If you’ve developed your plan and have now implemented it, pat yourself on the back—you’ve already done much of what needs to be done. Personally, I needed four hours for step 1, and then another six hours for step 2, although I imagine that will be different for everyone based on prior familiarity with things such as cuLearn and Kaltura. Going forward, my weekly teaching duties will require me to prepare my lecture slides/lessons, to record my lectures, to post updates, and to respond to student queries as they rise. The final exam is something I will start to tackle once I feel like I’ve gotten a feel for the new rhythm.

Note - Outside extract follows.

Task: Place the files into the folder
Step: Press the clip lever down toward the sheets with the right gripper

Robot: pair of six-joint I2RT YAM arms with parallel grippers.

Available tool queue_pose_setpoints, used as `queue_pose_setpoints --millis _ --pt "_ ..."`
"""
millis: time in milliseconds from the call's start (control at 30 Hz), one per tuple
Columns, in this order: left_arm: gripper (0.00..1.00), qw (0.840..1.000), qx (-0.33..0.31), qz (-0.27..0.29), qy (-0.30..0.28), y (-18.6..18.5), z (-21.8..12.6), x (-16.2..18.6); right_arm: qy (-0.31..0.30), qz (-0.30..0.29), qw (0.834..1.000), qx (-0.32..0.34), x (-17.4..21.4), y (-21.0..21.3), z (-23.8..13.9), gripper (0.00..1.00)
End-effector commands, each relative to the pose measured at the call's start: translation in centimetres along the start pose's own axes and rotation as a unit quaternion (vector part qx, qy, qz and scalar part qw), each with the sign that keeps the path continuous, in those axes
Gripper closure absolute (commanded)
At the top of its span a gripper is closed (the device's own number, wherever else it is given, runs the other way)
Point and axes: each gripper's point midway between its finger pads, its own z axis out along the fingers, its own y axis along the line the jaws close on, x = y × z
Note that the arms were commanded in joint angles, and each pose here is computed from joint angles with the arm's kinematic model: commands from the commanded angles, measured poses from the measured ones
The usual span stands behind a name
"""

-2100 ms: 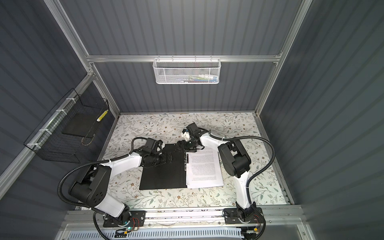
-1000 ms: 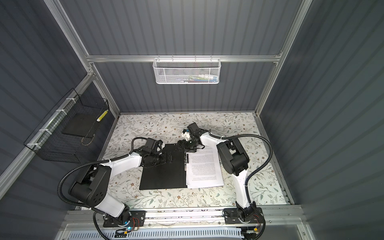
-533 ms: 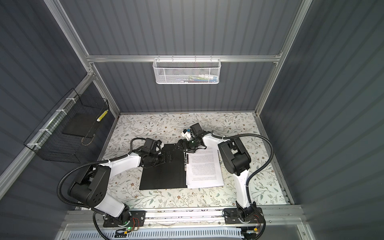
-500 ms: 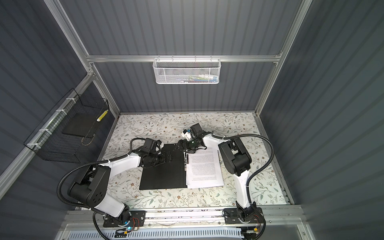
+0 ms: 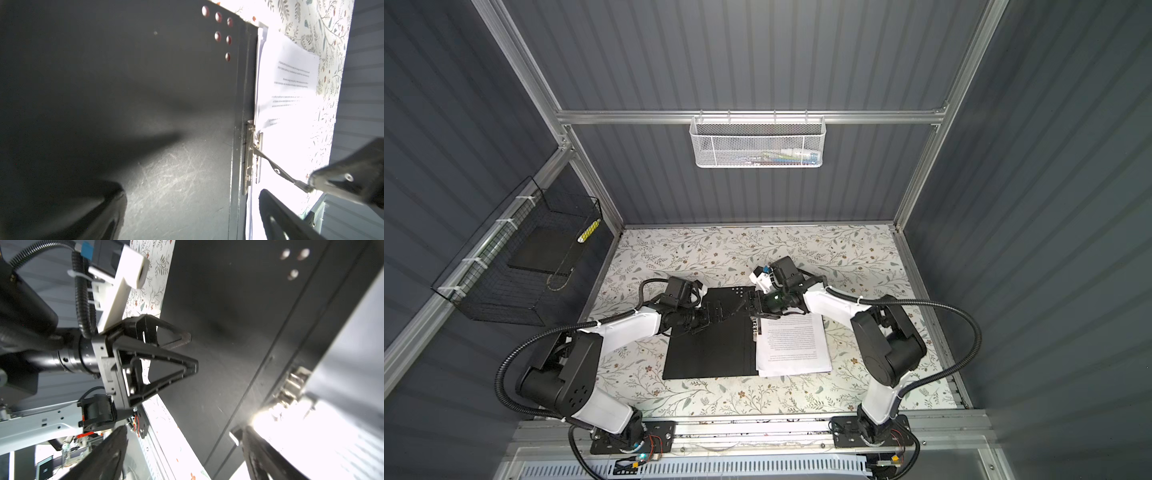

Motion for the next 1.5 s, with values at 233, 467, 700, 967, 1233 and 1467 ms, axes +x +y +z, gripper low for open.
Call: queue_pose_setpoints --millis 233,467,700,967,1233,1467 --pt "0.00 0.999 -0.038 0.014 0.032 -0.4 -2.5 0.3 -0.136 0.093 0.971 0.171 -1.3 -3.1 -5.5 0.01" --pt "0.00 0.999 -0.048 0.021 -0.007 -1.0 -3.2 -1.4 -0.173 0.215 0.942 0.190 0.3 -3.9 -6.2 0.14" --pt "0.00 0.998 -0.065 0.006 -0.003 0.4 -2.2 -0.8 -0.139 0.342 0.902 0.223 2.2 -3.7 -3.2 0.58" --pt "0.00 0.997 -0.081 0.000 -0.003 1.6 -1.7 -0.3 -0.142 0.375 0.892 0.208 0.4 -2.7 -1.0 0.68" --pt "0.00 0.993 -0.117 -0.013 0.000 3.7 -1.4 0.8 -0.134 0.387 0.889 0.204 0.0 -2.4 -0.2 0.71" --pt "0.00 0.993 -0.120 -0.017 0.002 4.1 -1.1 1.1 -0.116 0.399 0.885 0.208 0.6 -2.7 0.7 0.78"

From here on out, then, it’s all about keeping things moving in a forward direction. Some final suggestions on that front:

  • Be kind with yourself. Your online recordings might be full of “umms” and “uhhs,” or your slides bland, or the aesthetics of your cuLearn page layout uninspiring. If you don’t see an easy and immediate fix for those things, ignore them all, in full confidence that you have made the right call. We are building an emergency bridge, not painting a masterpiece.
  • Be kind to your students. This is an unprecedented situation, and the new normal is “nothing is normal.” Your relationship with your students should reflect that. Worrying about the veracity of your students’ claims, for instance, strikes me as wasted mental energy for everyone involved.
  • Be kind to existing supports. Any campus service that has been deemed essential, and that includes TLS, is no doubt overwhelmed. There was no time to hire and train an army of employees for this, any more than there was time for you to learn all the ins and outs of teaching online once the scope of the impending health crisis became clear. Teams will be working overtime, and personnel whose expertise lies in one area will be re-purposed for help in other areas. We are in this together.
  • Build on your strengths. Use whatever tools and approaches strikes you as within your capacity. Don’t develop a plan you aren’t comfortable with. Do what you can, rather than striving to do all the things.

Stay healthy and safe, friends, and strive to summon those “better angels of our nature”—kindness, understanding, sharing, and a sense of communal struggle against a common foe. Oh, and don’t forget to wash your hands!